Interfacial charge and temperature analysis of gate-all-around line tunneling TFET for improved device reliability

Abstract

In this article, the impact of interface-trap charges (ITCs) on the DC and analog/RF parameters of gate-all-around vertical TFET (GAA-VTFET) are considered to evaluate the reliability of the device. ITCs are included at oxide/semiconductor interface of GAA-VTFET where the probability of occurrence of traps are high owing to faults in the manufacturing process. A detailed investigation is carried out by tuning the temperature, polarities and density of ITCs. It is clearly observed from TCAD based simulation results that the presence of traps alters the flat-band voltage, thereby affecting the overall performance of the device. Transfer characteristics of the device depicts that impact of traps shows more variation in the OFF-state current than the ON-current.
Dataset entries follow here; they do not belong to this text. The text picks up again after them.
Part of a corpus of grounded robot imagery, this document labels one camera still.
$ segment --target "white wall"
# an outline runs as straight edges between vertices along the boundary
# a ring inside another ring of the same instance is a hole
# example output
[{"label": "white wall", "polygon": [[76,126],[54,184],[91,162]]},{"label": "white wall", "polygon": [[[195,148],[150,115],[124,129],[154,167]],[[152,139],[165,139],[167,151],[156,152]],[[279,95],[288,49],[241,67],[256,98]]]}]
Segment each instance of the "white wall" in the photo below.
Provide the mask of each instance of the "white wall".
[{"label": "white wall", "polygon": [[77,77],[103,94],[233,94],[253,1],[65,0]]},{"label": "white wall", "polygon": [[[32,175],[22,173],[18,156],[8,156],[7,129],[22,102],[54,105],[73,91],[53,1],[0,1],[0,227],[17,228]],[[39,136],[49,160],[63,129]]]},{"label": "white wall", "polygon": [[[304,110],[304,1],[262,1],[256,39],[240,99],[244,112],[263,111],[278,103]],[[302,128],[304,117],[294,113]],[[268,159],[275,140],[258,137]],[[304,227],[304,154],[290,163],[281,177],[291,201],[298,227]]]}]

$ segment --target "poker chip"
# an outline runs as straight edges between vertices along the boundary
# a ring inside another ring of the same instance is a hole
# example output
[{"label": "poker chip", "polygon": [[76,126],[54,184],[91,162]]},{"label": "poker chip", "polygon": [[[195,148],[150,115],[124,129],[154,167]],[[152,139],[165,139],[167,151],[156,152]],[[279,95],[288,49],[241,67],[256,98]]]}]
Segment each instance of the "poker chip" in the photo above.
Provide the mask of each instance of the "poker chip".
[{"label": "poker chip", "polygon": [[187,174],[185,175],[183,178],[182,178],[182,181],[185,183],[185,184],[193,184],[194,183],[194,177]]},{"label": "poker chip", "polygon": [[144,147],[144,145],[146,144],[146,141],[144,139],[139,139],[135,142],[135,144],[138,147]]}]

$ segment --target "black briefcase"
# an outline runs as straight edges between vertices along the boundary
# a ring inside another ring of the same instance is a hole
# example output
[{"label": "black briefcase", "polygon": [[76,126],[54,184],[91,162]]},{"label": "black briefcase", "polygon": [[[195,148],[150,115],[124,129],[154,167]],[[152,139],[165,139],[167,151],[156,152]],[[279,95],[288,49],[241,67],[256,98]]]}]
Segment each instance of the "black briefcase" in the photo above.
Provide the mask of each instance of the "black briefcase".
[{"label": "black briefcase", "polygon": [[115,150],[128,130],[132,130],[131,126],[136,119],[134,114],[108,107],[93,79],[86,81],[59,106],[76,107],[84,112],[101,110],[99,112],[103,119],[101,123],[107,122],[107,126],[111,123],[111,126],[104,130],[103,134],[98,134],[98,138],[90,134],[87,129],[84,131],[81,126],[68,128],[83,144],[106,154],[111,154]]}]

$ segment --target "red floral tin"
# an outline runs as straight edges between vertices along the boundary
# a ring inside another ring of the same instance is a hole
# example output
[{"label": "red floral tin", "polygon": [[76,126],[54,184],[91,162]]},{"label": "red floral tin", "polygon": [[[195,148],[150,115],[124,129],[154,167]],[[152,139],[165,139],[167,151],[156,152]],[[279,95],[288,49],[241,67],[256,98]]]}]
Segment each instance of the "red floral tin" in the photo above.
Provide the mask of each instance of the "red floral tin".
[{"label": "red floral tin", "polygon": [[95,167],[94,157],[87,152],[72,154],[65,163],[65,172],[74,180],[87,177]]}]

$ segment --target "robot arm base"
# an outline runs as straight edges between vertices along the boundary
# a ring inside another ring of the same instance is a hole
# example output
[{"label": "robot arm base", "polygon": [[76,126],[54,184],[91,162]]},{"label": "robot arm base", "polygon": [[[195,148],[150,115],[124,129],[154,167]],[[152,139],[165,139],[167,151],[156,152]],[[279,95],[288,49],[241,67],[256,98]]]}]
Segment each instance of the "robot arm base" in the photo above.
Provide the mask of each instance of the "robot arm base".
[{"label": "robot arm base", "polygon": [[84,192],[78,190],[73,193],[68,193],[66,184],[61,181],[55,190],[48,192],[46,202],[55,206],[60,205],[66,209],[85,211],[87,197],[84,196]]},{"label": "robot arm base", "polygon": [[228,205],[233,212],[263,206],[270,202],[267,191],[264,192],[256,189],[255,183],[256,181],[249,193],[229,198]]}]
However, presence of donor traps improves the analog/RF parameter, such as parasitic capacitances (Cgg), Transconductance (gm), cut-off frequency (fT), output resistance (Rout) etc. Furthermore, the simulation results proclaim that GAA-VTFET shows more resilient to acceptor traps than the positive traps. Moreover, by examining the influence of ambient temperature on device performance, it is revealed that the drain current in the subthreshold region (at low gate bias) is more susceptible to the degradation than the super-threshold region at elevated temperature. This is mainly due to the superiority of the trap-assisted tunneling (TAT) and Shockley-Read-Hall (SRH) recombination mechanisms over the band-to-band tunneling (BTBT). When the raise in ambient temperature is tuned between minimum of 200 K to maximum of 400 K, it is observed that OFF-current increases by ∼7 times. Lastly, voltage-transfer characteristics (VTC) analysis of the resistive-load inverter clearly demonstrates that the influence of traps on the noise margin is within acceptable limits.